Sheriff, Warws. 1571-2; commr. trial of Mary Queen of Scots 1586.

Biography

Compton’s grandfather, Sir William, died in 1528 leaving an infant son Peter who, still a minor, died in January 1544. Compton himself, Peter’s son, was born some five months later. His extensive estates made the wardship valuable, and Compton was fortunate in having as guardian his mother’s next husband, William Herbert, 1st Earl of Pembroke. Thus, although the estate had to bear two successive minorities, it did not suffer significantly. It was Pembroke who was responsible for Compton’s only return to the House of Commons, where he is not known to have contributed to its proceedings.
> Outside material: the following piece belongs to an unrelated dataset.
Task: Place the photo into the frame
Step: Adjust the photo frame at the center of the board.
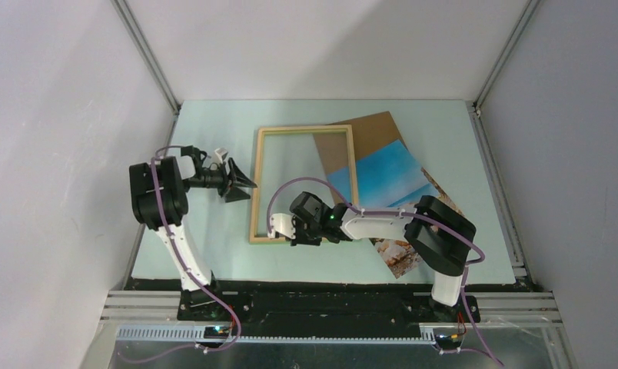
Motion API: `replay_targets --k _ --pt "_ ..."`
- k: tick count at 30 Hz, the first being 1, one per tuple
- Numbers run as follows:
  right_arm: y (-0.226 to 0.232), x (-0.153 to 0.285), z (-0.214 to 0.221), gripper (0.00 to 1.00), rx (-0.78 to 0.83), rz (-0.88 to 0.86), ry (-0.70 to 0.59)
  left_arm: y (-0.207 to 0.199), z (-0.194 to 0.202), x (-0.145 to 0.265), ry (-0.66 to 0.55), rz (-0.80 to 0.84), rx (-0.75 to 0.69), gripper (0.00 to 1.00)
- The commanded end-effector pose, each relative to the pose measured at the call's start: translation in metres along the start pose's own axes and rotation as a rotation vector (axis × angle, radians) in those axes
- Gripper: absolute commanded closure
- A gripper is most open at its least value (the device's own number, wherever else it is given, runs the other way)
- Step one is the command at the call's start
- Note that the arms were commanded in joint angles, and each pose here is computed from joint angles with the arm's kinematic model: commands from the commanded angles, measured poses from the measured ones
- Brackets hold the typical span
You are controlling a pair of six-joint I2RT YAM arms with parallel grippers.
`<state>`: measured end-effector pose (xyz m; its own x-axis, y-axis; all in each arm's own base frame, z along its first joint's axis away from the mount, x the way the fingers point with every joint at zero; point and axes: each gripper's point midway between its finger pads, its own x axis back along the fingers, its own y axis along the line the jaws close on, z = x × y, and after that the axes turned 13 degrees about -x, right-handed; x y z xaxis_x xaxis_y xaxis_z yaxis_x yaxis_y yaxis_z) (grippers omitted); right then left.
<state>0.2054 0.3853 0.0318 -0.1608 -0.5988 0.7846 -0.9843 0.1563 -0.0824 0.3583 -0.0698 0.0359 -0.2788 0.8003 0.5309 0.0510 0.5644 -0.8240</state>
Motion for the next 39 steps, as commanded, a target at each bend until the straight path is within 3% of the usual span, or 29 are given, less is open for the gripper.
replay_targets --k 1,17,37,39 --pt "-0.009 -0.002 -0.012 1.0 -0.005 0.02 -0.014 0.004 -0.006 0.017 -0.037 -0.095 -0.064 0.33" --pt "0.006 -0.03 -0.034 1.0 0.043 -0.055 0.026 0.022 -0.025 0.069 -0.12 -0.48 -0.237 0.29" --pt "0.014 -0.058 -0.076 1.0 0.087 -0.077 0.028 0.025 -0.028 0.108 -0.177 -0.646 -0.289 0.29" --pt "0.012 -0.058 -0.078 0.96 0.081 -0.059 0.027 0.026 -0.029 0.113 -0.187 -0.65 -0.285 0.29"
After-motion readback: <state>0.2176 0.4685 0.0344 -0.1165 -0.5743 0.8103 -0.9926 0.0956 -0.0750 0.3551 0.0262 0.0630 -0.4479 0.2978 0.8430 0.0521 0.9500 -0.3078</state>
He was, in fact, a courtier rather than a House of Commons man, knighted by the Earl of Leicester at Arundel House in 1567, listed among several ‘noble men’ who received a grant of wine free of impost, and soon raised to the peerage. He accompanied the Queen to Warwick in 1572, and, some six years later was visited by her at Tottenham. During the Armada crisis, he was required to report at court bringing lances and light horse. ‘A person of florid wit and solid judgment’, he died in 1589. In his will, made 17 May and proved 22 Nov. of that year, he appointed his son and heir William (Earl of Northampton 1618) executor, and Hatton, Burghley and Walsingham overseers. His widow married Robert Sackville, 2nd Earl of Dorset, in 1592 and separated from him in 1608.1

In some ways Compton remains an enigma. In a reign during which so few peerages were created it is difficult to see why Compton was singled out, even allowing for his excellent family connexions. His religious affiliations, too, are puzzling. His second wife had Catholic connexions. Compton himself was classified as a Catholic in 1574 in a list connected with Mary Stuart, and by the Jesuit Persons in his autobiography as ‘reconciled’ (to Catholicism) in the summer of 1580 (i.e. within two years of the Queen’s visit to him) and later that year as a backslider in being willing to conform. Another list (of August 1581) has him a papist. Two of Compton’s servants appear among the names of Catholics in a list of about 1586. However, his loyalty was not in question, and, as with a number of other well-connected men, the authorities seem to have turned a blind eye.2

Ref Volumes: 1558-1603

Authors: Alan Davidson / P. W. Hasler

Notes

  • 1. CP; VCH Warws. iv. 139; v. 65, 66, 136; vi. 243; C2 Eliz. E5/45, W5/55; CPR, 1550-3, pp. 112, 227; 1555-7, p. 454; 1558-60, pp. 5, 60; 1560-3, p. 510; HMC Hatfield, ii. 17; Lansd 9, f. 32; La Mothe Fénélon, Correspondence, ed. Teulet, v. 14; Nichols, Progresses Eliz. i. 317; ii. 93; APC, xv. 153; xvi. 170; Camden, Eliz. 439; PCC 88 Leicester.
  • 2. Cath. Rec. Soc. ii. 27, 179-81; xiii. 90; CSP Dom. 1581-90, p. 376; Lansd. 33, f. 145v.